We value both breadth and depth of knowledge and you will have the ability to influence every area of our security posture. Our ideal candidate will have well-rounded security knowledge, strong software engineering skills, and an ability to think both defensively and offensively.
What you'll do:
- Be a security subject matter expert across the business
- Collaborate with other engineers in security code reviews to identify and fix issues in our applications
- Develop tooling to automate manual security processes
- Lead security-related projects from inception to successful completion
- Perform hands-on internal assessments of both the mParticle platform and our cloud infrastructure
- Provide effective incident response, remediation, and forensics services when required
- Assist the compliance team to ensure continued compliance with SOC 2 and ISO 27001
You should have:
- Minimum of two (2) years prior experience in a security engineering role or as a penetration tester
- Solid understanding of the OWASP Top 10 such as SQLi, XSS, CSRF, and business logic flaws across large code bases
- Strong knowledge of cryptography principles and authentication infrastructure (e.g. SAML, oAuth)
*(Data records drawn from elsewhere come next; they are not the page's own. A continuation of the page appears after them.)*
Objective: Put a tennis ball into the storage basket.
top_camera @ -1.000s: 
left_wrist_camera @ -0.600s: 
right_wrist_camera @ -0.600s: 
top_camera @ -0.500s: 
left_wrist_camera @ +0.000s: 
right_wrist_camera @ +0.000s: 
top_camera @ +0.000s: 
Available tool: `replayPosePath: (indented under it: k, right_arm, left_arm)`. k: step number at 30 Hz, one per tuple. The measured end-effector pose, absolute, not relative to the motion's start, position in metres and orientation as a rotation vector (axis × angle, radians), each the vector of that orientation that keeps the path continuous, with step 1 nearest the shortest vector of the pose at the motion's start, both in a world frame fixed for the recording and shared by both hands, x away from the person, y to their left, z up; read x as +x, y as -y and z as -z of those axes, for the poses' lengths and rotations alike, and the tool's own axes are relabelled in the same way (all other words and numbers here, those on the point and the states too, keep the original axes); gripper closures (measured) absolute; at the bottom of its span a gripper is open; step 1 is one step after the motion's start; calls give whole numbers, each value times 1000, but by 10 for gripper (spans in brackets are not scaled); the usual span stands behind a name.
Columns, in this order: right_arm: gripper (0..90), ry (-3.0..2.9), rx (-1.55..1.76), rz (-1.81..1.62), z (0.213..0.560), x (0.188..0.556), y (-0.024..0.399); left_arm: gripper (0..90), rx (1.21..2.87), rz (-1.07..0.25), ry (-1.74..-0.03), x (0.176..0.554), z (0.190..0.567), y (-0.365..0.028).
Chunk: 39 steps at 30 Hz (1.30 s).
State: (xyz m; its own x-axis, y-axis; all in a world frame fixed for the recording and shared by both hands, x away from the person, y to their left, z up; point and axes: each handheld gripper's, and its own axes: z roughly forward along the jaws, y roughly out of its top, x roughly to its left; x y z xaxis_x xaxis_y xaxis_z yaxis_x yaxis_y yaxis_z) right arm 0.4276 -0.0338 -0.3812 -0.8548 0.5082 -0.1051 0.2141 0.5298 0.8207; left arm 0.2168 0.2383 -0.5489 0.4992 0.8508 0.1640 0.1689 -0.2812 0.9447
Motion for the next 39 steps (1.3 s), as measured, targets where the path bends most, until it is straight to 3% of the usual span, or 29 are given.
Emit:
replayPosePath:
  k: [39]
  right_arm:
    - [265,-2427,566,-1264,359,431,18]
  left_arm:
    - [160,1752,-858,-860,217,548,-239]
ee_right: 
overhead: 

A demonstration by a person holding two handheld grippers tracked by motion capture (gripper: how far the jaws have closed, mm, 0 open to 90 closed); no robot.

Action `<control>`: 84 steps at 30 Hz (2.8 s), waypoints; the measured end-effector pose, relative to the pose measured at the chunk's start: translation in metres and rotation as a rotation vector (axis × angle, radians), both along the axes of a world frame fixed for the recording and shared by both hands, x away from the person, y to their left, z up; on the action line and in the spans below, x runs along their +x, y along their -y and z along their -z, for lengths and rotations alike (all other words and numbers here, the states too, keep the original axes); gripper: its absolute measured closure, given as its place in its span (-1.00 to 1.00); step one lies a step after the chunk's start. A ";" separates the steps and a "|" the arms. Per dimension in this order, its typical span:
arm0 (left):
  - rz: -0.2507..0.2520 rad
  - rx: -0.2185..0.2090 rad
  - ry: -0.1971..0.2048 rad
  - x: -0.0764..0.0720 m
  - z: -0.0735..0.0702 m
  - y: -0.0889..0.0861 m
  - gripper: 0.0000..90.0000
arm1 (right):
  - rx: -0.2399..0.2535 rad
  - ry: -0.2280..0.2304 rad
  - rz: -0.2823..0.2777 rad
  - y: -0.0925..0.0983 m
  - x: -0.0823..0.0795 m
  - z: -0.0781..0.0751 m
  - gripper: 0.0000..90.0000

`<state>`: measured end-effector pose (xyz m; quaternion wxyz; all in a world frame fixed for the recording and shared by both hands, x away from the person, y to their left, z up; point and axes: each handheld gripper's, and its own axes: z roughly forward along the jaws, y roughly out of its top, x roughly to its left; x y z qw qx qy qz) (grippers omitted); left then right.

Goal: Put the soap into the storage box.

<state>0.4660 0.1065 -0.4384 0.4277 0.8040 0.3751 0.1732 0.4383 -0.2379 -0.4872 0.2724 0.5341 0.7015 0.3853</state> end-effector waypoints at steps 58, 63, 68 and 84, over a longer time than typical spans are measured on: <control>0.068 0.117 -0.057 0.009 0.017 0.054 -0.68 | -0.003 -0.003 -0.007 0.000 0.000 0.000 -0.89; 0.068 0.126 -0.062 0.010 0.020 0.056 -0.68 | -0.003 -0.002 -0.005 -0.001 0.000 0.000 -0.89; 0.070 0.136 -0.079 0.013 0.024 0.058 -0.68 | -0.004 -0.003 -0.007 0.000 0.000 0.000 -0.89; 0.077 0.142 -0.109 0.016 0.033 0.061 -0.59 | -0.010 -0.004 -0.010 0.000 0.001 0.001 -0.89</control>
- Experience with securing and monitoring AWS or similar cloud environment
- Performed hands-on security threat modeling, risk assessment, and operational security analysis
- Prepared and presented detailed, written and verbal technical information for both internal and external audiences
- Security assessment experience, penetration testing, incident response, forensics, network traffic analysis either internally or as a consultant
- Experience with Security architecture and risk mitigation
- Cloud administration (configuration, patching, deployment, change management)
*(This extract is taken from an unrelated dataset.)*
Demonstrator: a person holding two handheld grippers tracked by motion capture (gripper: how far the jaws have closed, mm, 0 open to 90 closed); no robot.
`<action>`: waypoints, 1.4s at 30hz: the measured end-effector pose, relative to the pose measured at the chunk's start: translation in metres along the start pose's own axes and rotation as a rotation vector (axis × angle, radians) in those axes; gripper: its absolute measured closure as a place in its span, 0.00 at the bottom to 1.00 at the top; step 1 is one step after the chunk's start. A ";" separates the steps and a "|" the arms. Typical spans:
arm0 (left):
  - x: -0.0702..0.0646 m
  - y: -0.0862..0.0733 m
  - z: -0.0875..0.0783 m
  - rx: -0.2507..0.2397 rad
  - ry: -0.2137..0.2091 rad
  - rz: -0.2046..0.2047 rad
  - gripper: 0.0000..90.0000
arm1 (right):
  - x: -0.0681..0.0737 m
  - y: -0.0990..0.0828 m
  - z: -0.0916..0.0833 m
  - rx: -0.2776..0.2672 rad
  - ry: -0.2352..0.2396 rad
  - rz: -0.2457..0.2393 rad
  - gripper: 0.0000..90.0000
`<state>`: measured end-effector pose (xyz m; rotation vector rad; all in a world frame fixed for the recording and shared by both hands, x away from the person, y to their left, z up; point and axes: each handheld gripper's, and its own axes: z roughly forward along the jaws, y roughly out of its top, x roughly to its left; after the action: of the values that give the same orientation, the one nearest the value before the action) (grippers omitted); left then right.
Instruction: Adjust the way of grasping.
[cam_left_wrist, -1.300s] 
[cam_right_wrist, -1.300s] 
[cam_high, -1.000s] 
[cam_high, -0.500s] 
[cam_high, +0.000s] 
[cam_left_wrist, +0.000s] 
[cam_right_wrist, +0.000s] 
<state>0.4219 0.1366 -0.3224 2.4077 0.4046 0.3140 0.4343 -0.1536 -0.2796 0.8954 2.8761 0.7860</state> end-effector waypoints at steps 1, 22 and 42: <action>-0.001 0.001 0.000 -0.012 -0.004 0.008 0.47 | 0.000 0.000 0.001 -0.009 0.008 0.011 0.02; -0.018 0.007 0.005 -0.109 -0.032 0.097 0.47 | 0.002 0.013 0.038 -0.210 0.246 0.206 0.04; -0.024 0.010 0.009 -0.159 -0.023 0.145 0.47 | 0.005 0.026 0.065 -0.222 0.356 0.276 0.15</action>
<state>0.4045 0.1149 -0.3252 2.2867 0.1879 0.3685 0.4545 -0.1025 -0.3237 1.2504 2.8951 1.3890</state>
- Experience of having worked in an environment where DevOps principles are practiced
- Relevant industry certifications are a bonus (CISSP, SANS/GIAC, CompTIA, Microsoft, Linux, Cisco)
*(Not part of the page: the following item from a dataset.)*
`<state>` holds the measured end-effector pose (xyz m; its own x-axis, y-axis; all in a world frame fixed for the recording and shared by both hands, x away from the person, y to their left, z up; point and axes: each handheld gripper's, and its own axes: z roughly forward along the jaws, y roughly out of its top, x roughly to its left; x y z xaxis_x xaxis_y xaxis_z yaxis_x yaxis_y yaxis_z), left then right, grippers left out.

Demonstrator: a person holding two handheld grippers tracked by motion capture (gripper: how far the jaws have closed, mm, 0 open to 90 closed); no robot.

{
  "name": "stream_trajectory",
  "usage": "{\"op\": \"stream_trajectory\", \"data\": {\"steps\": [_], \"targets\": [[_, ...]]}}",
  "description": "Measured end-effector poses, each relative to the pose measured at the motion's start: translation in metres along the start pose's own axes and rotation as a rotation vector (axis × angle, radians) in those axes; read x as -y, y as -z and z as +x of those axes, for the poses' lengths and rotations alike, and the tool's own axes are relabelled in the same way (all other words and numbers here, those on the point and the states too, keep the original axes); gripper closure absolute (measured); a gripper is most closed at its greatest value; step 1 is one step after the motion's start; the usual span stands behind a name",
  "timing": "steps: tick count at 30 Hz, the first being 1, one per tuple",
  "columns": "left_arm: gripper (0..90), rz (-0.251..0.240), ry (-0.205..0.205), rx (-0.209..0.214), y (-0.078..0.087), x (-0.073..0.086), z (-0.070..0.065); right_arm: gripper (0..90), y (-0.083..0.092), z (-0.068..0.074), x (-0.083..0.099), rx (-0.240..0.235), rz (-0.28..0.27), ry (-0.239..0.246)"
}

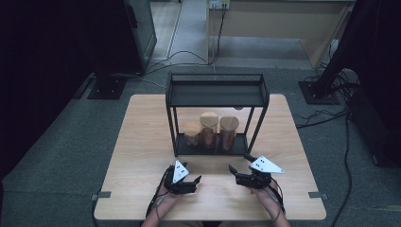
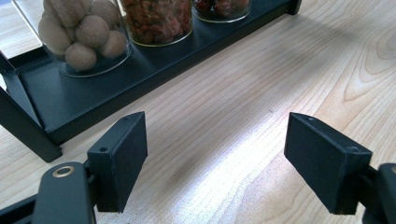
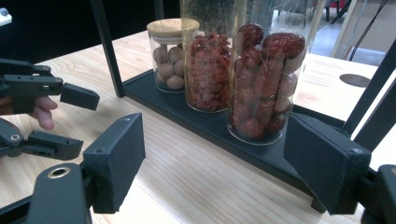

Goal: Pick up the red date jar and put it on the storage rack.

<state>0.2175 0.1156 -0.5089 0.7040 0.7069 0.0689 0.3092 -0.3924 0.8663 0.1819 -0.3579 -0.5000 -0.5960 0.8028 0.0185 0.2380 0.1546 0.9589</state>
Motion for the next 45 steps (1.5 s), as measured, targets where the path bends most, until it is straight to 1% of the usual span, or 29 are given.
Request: {"op": "stream_trajectory", "data": {"steps": [11,16,23,26,28,30,34,36,40,45], "targets": [[21.5,0.001,-0.002,-0.002,0.0,0.0,-0.001,20.6,0.003,0.005,0.005,-0.002,0.024,0.022],[21.4,0.0,-0.004,-0.002,0.0,0.0,0.0,20.6,-0.002,0.005,0.008,-0.002,0.028,0.016],[21.4,0.001,-0.007,-0.006,0.0,0.0,-0.002,20.6,-0.005,0.007,0.014,0.002,0.029,0.04],[21.4,0.0,-0.014,-0.008,0.0,0.0,-0.002,20.6,-0.007,0.008,0.017,0.004,0.031,0.03],[21.4,0.001,-0.011,-0.006,0.0,0.0,-0.002,20.5,-0.008,0.009,0.017,0.003,0.039,0.046],[21.4,0.0,-0.012,-0.006,0.0,0.0,-0.002,20.5,-0.009,0.011,0.018,0.001,0.042,0.051],[21.4,0.0,-0.014,-0.006,0.0,0.0,-0.002,20.4,-0.01,0.011,0.02,-0.003,0.038,0.05],[21.4,0.001,-0.011,-0.005,0.0,0.0,-0.002,20.5,-0.01,0.011,0.022,-0.007,0.034,0.037],[21.4,-0.002,-0.008,-0.005,0.0,0.0,-0.002,20.5,-0.012,0.011,0.026,0.0,0.023,0.029],[21.4,-0.001,-0.01,-0.005,0.0,0.0,-0.002,20.5,-0.015,0.01,0.029,0.012,0.03,0.022]]}}
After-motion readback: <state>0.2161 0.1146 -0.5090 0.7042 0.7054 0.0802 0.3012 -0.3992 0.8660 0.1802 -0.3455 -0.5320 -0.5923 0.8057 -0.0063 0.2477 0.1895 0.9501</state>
Founded in 2013, mParticle is the leading customer data platform that unlocks the full power of data for businesses. The company empowers brands to accelerate their growth strategy to keep pace with their customers by providing the most advanced data platform for web and apps across all devices in the marketplace. A trusted partner among renowned brands such as NBC Universal, Spotify and Airbnb among many others, the mParticle platform has grown to manage over 1 billion mobile users each month, capturing over $5 billion in e-commerce transactions and processes over 250 billion API calls. Recognized as one of Crain’s 100 Best Places to Work three years in a row and named to Gartner’s “Cool Vendors in Mobile App Development” list, mParticle has 100+ employees and is headquartered in New York City with offices in San Francisco, Seattle, Florida, and London.
Here at mParticle we embrace the differences that make us unique. We are dedicated to building an inclusive environment that fosters respect and celebrates an array of backgrounds and perspectives.
Employment opportunities are available to all applicants without regard to race, religion, color, national origin, gender, sexual orientation, age, marital status, veteran status, or disability status.